PROBLEM REQUIREMENTS: What is needed is a word-for-word transcript of the listing, free of pictures.

RECORDED INFORMATION:
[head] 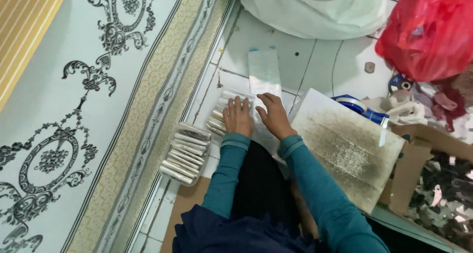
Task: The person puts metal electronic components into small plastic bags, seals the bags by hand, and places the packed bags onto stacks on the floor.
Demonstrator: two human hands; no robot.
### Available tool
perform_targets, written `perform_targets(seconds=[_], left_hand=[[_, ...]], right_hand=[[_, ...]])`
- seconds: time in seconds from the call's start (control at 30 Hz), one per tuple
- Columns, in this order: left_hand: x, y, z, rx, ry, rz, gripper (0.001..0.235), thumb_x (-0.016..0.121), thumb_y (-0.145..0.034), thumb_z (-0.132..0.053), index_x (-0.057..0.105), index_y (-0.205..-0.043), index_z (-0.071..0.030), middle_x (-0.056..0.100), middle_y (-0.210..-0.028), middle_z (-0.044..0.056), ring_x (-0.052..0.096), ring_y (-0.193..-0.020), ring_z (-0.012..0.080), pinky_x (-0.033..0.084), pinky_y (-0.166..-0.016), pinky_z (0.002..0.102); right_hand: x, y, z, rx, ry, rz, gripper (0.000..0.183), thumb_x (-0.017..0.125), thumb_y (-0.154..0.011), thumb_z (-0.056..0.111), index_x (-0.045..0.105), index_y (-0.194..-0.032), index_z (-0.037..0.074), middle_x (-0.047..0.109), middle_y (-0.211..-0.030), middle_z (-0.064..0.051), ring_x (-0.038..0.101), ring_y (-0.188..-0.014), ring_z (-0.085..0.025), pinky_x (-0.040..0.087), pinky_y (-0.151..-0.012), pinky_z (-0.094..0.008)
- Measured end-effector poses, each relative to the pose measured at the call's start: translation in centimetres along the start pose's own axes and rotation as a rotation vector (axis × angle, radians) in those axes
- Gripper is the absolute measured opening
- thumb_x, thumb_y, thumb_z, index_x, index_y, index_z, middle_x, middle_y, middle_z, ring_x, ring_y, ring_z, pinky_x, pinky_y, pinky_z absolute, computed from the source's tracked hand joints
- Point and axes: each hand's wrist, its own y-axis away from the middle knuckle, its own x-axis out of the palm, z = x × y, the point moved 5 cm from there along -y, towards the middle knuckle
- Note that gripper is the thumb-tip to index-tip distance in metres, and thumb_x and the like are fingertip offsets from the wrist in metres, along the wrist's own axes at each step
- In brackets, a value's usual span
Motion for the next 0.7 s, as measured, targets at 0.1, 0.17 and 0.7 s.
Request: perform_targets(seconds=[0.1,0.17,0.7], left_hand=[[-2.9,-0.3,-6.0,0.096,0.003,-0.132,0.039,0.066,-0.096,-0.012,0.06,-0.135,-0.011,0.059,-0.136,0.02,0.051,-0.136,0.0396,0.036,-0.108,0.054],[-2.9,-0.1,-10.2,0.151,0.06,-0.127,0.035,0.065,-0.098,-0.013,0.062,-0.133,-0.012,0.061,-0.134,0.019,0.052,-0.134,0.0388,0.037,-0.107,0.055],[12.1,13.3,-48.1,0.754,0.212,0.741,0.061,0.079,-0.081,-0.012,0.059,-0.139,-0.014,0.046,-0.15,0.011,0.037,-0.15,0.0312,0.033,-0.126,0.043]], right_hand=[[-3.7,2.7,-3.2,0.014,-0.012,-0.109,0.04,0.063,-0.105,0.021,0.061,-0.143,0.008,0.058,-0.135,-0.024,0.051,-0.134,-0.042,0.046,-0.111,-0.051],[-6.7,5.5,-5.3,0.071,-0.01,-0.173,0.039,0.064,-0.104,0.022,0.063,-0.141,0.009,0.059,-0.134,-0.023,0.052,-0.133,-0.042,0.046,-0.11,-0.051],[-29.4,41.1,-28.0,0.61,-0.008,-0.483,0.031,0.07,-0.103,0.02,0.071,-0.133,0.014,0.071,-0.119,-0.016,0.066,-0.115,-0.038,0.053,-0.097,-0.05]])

EXPECTED OUTPUT:
[head] 
Task: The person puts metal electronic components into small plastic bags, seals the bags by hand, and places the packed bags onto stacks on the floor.
Demonstrator: two human hands; no robot.
### Available tool
perform_targets, written `perform_targets(seconds=[_], left_hand=[[_, ...]], right_hand=[[_, ...]])`
- seconds: time in seconds from the call's start (control at 30 Hz), one per tuple
- Columns, in this order: left_hand: x, y, z, rx, ry, rz, gripper (0.001..0.235), thumb_x (-0.016..0.121), thumb_y (-0.145..0.034), thumb_z (-0.132..0.053), index_x (-0.057..0.105), index_y (-0.205..-0.043), index_z (-0.071..0.030), middle_x (-0.056..0.100), middle_y (-0.210..-0.028), middle_z (-0.044..0.056), ring_x (-0.052..0.096), ring_y (-0.193..-0.020), ring_z (-0.012..0.080), pinky_x (-0.033..0.084), pinky_y (-0.166..-0.016), pinky_z (0.002..0.102); right_hand: x, y, z, rx, ry, rz, gripper (0.000..0.183), thumb_x (-0.017..0.125), thumb_y (-0.154..0.011), thumb_z (-0.056..0.111), index_x (-0.045..0.105), index_y (-0.194..-0.032), index_z (-0.037..0.074), middle_x (-0.047..0.109), middle_y (-0.211..-0.030), middle_z (-0.064..0.051), ring_x (-0.038..0.101), ring_y (-0.188..-0.014), ring_z (-0.085..0.025), pinky_x (-0.040..0.087), pinky_y (-0.151..-0.012), pinky_z (-0.094..0.008)
- Measured end-effector poses, each relative to the pose measured at the call's start: translation in centimetres along the start pose's own axes and rotation as a rotation vector (axis × angle, radians) in those axes
- Gripper is the absolute measured opening
- thumb_x, thumb_y, thumb_z, index_x, index_y, index_z, middle_x, middle_y, middle_z, ring_x, ring_y, ring_z, pinky_x, pinky_y, pinky_z absolute, computed from the source's tracked hand joints
- Point and axes: each hand's wrist, its own y-axis away from the middle knuckle, its own x-axis out of the palm, z = x × y, the point moved 5 cm from there along -y, towards the middle knuckle
- Note that gripper is the thumb-tip to index-tip distance in metres, and thumb_x and the like are fingertip offsets from the wrist in metres, along the wrist's own axes at each step
- In brackets, a value's usual span
Motion for the next 0.7 s, as measured, targets at 0.1, 0.17 and 0.7 s.
Request: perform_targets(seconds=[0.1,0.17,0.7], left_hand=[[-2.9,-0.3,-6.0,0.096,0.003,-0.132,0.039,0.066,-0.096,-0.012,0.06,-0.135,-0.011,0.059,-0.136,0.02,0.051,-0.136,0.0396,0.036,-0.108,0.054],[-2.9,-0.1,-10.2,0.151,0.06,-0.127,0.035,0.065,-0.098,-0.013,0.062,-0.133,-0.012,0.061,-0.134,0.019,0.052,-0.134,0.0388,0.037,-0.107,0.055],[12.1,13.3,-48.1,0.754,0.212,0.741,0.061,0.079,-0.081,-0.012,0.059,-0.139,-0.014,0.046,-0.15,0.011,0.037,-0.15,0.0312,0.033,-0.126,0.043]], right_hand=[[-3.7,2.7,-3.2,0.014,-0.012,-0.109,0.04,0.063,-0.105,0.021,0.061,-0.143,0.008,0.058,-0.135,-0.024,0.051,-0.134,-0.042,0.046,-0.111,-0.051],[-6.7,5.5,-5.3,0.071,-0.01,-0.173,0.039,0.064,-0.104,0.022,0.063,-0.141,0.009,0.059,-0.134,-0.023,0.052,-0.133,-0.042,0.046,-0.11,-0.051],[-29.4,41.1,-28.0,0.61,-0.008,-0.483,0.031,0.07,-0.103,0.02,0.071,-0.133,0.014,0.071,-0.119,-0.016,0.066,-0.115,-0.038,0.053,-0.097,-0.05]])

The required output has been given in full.